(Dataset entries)
----
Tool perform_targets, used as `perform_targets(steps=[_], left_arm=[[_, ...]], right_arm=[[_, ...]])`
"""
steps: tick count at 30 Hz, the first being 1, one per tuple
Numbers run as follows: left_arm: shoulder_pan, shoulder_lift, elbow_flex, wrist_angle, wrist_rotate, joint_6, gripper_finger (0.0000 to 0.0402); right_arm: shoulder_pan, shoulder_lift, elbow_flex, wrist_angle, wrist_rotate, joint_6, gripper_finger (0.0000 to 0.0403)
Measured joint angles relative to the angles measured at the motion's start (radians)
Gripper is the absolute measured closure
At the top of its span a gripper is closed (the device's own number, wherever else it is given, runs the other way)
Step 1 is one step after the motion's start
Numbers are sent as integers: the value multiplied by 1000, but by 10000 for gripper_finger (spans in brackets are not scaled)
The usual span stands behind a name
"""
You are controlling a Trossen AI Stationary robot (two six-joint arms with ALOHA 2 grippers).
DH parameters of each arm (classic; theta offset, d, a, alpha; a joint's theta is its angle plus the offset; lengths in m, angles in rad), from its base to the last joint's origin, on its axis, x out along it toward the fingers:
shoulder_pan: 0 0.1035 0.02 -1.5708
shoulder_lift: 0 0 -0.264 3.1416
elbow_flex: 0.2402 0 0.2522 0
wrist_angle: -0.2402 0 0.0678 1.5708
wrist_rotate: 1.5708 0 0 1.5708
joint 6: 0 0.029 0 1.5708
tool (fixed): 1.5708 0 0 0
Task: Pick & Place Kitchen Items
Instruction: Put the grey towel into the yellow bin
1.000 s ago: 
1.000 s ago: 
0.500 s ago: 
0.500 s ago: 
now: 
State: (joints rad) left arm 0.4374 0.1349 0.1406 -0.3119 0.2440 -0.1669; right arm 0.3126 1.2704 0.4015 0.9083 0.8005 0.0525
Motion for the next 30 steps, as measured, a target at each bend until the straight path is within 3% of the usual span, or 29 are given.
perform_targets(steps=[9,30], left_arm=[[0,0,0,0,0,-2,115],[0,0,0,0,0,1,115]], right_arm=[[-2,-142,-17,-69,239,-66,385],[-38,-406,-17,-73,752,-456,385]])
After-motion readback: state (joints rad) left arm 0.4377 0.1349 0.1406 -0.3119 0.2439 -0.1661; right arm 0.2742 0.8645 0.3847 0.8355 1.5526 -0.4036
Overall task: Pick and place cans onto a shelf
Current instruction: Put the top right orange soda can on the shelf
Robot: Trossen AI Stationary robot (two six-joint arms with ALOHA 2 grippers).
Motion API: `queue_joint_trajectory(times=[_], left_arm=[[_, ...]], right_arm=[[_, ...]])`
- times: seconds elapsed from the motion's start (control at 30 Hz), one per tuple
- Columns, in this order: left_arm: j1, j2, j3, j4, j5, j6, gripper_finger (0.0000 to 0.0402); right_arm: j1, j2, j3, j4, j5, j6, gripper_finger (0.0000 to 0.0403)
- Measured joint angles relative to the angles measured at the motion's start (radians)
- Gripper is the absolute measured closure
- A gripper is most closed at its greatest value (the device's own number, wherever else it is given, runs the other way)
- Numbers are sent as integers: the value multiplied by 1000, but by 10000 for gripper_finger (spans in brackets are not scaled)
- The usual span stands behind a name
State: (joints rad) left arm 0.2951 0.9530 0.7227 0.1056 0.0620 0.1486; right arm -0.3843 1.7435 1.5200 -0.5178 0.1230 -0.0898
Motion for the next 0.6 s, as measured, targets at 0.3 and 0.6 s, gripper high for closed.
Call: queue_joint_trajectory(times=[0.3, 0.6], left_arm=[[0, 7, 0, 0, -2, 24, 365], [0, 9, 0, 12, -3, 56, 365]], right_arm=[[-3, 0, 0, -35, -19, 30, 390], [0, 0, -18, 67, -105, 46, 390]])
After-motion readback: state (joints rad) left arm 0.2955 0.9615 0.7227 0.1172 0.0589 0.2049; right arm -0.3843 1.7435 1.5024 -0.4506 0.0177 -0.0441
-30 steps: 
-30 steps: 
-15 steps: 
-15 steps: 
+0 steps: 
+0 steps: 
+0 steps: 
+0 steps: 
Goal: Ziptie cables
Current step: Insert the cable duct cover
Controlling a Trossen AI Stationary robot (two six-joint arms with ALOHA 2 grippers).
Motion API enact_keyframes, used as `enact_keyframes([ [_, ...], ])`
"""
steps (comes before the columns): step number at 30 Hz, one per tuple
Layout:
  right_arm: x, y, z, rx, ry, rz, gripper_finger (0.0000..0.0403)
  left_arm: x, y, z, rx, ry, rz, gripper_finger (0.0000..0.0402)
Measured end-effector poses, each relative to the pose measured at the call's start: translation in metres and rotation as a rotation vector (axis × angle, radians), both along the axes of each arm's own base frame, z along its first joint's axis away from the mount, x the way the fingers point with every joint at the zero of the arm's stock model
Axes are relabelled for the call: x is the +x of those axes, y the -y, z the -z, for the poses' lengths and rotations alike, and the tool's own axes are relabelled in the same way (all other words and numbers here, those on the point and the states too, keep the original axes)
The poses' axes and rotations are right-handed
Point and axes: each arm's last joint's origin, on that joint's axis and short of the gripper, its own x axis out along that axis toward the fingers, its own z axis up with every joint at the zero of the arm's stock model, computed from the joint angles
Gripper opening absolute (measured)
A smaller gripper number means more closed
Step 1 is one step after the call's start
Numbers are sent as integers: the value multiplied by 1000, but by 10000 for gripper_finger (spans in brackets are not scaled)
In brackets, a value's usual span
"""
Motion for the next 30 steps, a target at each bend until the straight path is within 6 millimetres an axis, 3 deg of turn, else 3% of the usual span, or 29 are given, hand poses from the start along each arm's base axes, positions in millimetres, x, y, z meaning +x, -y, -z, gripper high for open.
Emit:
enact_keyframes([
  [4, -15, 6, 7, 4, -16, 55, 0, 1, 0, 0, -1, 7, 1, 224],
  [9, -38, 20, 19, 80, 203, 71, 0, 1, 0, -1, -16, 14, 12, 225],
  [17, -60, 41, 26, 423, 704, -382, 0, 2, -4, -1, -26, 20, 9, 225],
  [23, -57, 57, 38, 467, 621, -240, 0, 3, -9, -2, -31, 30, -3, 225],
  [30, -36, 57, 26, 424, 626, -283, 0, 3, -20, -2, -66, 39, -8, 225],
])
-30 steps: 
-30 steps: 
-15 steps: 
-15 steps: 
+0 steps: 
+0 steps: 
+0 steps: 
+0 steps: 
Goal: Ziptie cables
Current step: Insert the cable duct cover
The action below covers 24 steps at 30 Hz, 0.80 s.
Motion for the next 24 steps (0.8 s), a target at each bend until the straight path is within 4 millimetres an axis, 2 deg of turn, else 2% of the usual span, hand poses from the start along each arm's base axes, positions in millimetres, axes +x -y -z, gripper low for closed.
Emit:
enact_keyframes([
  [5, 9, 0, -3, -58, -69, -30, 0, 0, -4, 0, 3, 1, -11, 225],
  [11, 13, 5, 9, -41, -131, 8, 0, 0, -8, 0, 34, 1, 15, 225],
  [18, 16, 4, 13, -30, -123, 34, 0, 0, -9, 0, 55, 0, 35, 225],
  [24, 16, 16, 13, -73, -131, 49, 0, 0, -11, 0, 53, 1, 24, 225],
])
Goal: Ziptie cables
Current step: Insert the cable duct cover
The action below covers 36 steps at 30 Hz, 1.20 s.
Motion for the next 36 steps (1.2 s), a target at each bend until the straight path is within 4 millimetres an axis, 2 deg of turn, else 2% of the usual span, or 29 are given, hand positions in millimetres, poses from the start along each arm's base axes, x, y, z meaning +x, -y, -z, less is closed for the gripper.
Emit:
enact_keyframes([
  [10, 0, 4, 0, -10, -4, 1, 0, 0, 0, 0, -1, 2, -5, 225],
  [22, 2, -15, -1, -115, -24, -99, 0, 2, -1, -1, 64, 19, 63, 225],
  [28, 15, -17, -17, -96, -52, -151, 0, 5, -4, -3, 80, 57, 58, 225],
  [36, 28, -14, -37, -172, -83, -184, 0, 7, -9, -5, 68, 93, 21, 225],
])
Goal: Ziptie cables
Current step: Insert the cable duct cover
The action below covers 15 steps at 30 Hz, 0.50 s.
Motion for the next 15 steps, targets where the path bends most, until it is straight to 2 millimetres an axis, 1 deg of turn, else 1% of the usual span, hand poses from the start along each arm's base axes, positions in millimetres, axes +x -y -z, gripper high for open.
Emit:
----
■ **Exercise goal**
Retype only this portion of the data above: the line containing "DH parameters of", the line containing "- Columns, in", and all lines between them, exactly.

■ **Answer to this problem**
DH parameters of each arm (classic; theta offset, d, a, alpha; a joint's theta is its angle plus the offset; lengths in m, angles in rad), from its base to the last joint's origin, on its axis, x out along it toward the fingers:
shoulder_pan: 0 0.1035 0.02 -1.5708
shoulder_lift: 0 0 -0.264 3.1416
elbow_flex: 0.2402 0 0.2522 0
wrist_angle: -0.2402 0 0.0678 1.5708
wrist_rotate: 1.5708 0 0 1.5708
joint 6: 0 0.029 0 1.5708
tool (fixed): 1.5708 0 0 0
Task: Pick & Place Kitchen Items
Instruction: Put the grey towel into the yellow bin
1.000 s ago: 
1.000 s ago: 
0.500 s ago: 
0.500 s ago: 
now: 
State: (joints rad) left arm 0.4374 0.1349 0.1406 -0.3119 0.2440 -0.1669; right arm 0.3126 1.2704 0.4015 0.9083 0.8005 0.0525
Motion for the next 30 steps, as measured, a target at each bend until the straight path is within 3% of the usual span, or 29 are given.
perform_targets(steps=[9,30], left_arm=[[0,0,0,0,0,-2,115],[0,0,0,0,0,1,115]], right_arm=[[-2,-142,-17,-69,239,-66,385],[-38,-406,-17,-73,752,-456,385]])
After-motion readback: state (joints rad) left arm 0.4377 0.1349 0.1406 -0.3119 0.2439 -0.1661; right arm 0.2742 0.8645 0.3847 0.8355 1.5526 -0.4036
Overall task: Pick and place cans onto a shelf
Current instruction: Put the top right orange soda can on the shelf
Robot: Trossen AI Stationary robot (two six-joint arms with ALOHA 2 grippers).
Motion API: `queue_joint_trajectory(times=[_], left_arm=[[_, ...]], right_arm=[[_, ...]])`
- times: seconds elapsed from the motion's start (control at 30 Hz), one per tuple
- Columns, in this order: left_arm: j1, j2, j3, j4, j5, j6, gripper_finger (0.0000 to 0.0402); right_arm: j1, j2, j3, j4, j5, j6, gripper_finger (0.0000 to 0.0403)

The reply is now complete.